(TASK PROMPT) Go to the line holding "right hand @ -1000" in the data below and repeat it exactly, then each line after it up to and including the one holding "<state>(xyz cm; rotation". Omit pictures.

(Data records)
-=-=-=-=-

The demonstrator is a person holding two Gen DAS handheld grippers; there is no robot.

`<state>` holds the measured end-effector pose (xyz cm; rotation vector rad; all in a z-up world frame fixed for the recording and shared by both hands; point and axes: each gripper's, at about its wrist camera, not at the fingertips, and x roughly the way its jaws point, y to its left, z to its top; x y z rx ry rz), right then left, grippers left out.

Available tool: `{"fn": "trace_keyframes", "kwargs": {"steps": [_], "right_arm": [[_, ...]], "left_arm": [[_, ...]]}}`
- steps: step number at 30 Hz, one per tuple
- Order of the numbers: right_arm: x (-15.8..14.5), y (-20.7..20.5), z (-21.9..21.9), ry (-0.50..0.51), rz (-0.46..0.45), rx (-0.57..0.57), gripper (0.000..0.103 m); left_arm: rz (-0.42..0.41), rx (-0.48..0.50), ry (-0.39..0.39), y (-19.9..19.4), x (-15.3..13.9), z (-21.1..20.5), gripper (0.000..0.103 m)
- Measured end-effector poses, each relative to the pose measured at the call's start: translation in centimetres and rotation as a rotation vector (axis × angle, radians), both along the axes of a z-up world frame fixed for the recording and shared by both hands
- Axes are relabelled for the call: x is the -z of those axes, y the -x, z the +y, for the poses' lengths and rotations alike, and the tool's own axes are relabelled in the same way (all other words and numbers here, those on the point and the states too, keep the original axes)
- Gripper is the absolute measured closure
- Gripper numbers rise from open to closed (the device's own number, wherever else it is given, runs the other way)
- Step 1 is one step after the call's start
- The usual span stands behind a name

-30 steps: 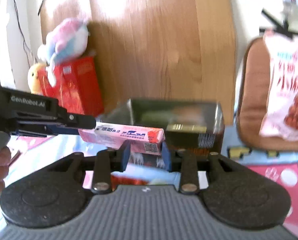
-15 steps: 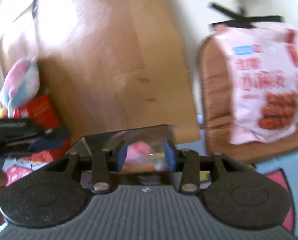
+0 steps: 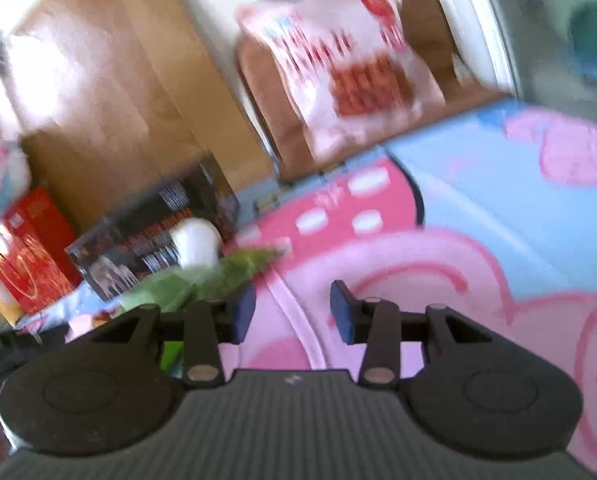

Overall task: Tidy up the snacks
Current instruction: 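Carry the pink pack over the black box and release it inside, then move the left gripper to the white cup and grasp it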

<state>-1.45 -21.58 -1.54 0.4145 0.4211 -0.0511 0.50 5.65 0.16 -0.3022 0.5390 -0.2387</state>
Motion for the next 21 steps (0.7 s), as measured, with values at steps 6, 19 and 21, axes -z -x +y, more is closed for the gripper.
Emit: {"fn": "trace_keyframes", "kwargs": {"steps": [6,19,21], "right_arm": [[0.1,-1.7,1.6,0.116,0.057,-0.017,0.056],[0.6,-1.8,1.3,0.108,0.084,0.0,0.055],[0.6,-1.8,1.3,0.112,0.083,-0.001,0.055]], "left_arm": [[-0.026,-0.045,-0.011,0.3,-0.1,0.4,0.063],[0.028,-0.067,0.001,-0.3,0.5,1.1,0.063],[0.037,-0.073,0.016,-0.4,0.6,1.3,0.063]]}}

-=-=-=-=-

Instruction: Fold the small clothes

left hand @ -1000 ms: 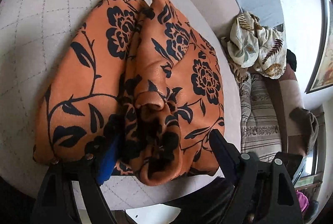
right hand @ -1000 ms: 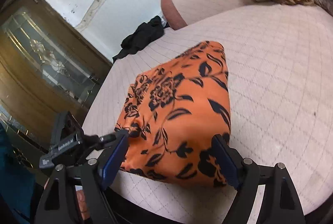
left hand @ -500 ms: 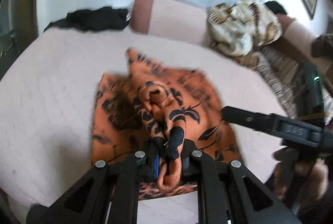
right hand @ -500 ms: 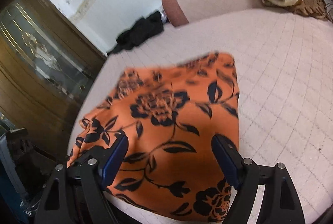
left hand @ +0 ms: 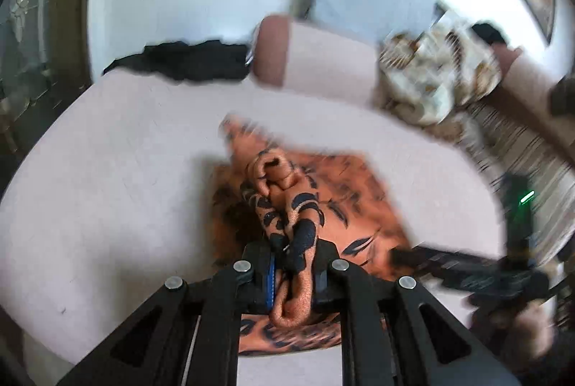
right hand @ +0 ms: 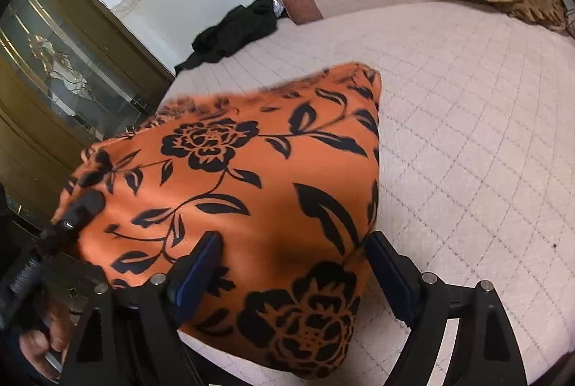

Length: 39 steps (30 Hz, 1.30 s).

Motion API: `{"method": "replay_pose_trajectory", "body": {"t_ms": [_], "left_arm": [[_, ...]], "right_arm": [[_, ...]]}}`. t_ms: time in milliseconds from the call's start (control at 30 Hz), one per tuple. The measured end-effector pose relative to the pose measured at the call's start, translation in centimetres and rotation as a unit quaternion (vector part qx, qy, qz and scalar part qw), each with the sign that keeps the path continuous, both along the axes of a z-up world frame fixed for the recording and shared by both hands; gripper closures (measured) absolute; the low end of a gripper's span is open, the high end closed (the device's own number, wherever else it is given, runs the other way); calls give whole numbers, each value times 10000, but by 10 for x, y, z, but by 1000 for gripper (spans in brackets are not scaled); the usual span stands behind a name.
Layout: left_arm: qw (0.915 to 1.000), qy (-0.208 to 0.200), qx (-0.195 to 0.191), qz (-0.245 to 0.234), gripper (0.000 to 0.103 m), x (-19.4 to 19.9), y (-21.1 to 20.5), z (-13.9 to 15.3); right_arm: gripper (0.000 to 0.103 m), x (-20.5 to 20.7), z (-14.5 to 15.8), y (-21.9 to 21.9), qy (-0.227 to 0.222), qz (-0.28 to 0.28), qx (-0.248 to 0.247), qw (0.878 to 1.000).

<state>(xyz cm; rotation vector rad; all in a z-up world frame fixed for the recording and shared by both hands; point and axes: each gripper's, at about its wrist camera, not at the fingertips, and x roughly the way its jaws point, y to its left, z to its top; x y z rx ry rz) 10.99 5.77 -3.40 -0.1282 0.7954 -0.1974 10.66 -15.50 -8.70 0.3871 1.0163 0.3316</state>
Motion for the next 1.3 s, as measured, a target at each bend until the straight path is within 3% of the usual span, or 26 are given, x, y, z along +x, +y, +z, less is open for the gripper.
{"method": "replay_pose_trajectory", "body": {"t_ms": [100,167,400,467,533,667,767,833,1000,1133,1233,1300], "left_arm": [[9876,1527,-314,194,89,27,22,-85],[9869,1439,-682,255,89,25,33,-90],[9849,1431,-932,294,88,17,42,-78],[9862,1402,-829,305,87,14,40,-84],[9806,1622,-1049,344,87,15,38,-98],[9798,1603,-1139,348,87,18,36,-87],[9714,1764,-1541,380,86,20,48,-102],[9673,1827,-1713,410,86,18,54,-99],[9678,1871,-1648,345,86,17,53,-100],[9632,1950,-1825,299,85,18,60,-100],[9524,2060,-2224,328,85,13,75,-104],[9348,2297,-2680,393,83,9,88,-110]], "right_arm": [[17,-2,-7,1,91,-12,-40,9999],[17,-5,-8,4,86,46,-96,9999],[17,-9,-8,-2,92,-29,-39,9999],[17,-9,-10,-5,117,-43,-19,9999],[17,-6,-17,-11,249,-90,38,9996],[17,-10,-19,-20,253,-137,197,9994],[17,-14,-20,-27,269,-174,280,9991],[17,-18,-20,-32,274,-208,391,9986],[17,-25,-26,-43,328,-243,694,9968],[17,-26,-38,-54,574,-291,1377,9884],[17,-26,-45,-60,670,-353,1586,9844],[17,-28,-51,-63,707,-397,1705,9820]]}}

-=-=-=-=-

(SOLUTION BELOW)
right hand @ -1000 ms: 
left hand @ -500 ms: 
right hand @ -500 ms: 
left hand @ +0 ms: 
right hand @ +0 ms: 

Length: 39 steps (30 Hz, 1.30 s).

Motion API: `{"method": "replay_pose_trajectory", "body": {"t_ms": [_], "left_arm": [[_, ...]], "right_arm": [[_, ...]]}}`. t_ms: time in milliseconds from the call's start (control at 30 Hz), one per tuple. The measured end-effector pose relative to the pose measured at the call's start, translation in centimetres and rotation as a unit quaternion (vector part qx, qy, qz and scalar part qw), each with the sign that keeps the path continuous, both along the axes of a z-up world frame fixed for the recording and shared by both hands; gripper closures (measured) absolute; the low end of a gripper's span is open, the high end closed (the device's own number, wherever else it is given, runs the other way); calls give whole numbers, each value times 10000, but by 10 for x, y, z, but by 1000 for gripper (spans in brackets are not scaled); the usual span stands behind a name.
Layout: left_arm: qw (0.915 to 1.000), qy (-0.208 to 0.200), qx (-0.195 to 0.191), qz (-0.245 to 0.234), gripper (0.000 to 0.103 m), x (-19.4 to 19.9), y (-21.1 to 20.5), z (-13.9 to 15.3); right_arm: gripper (0.000 to 0.103 m), x (-20.5 to 20.7), z (-14.5 to 15.8), y (-21.9 to 21.9), qy (-0.227 to 0.222), qz (-0.28 to 0.28), qx (-0.248 to 0.247), qw (0.878 to 1.000).

<state>(xyz cm; rotation vector rad; all in a z-up world frame fixed for the recording and shared by both hands; point and axes: each gripper's, at about its wrist camera, not at the fingertips, and x roughly the way its jaws point, y to its left, z to its top; x y z rx ry rz) 10.99 5.77 -3.40 -0.1282 0.7954 -0.1974 10.66 -15.50 -8.70 0.3871 1.0163 0.3316</state>

The required output has been given.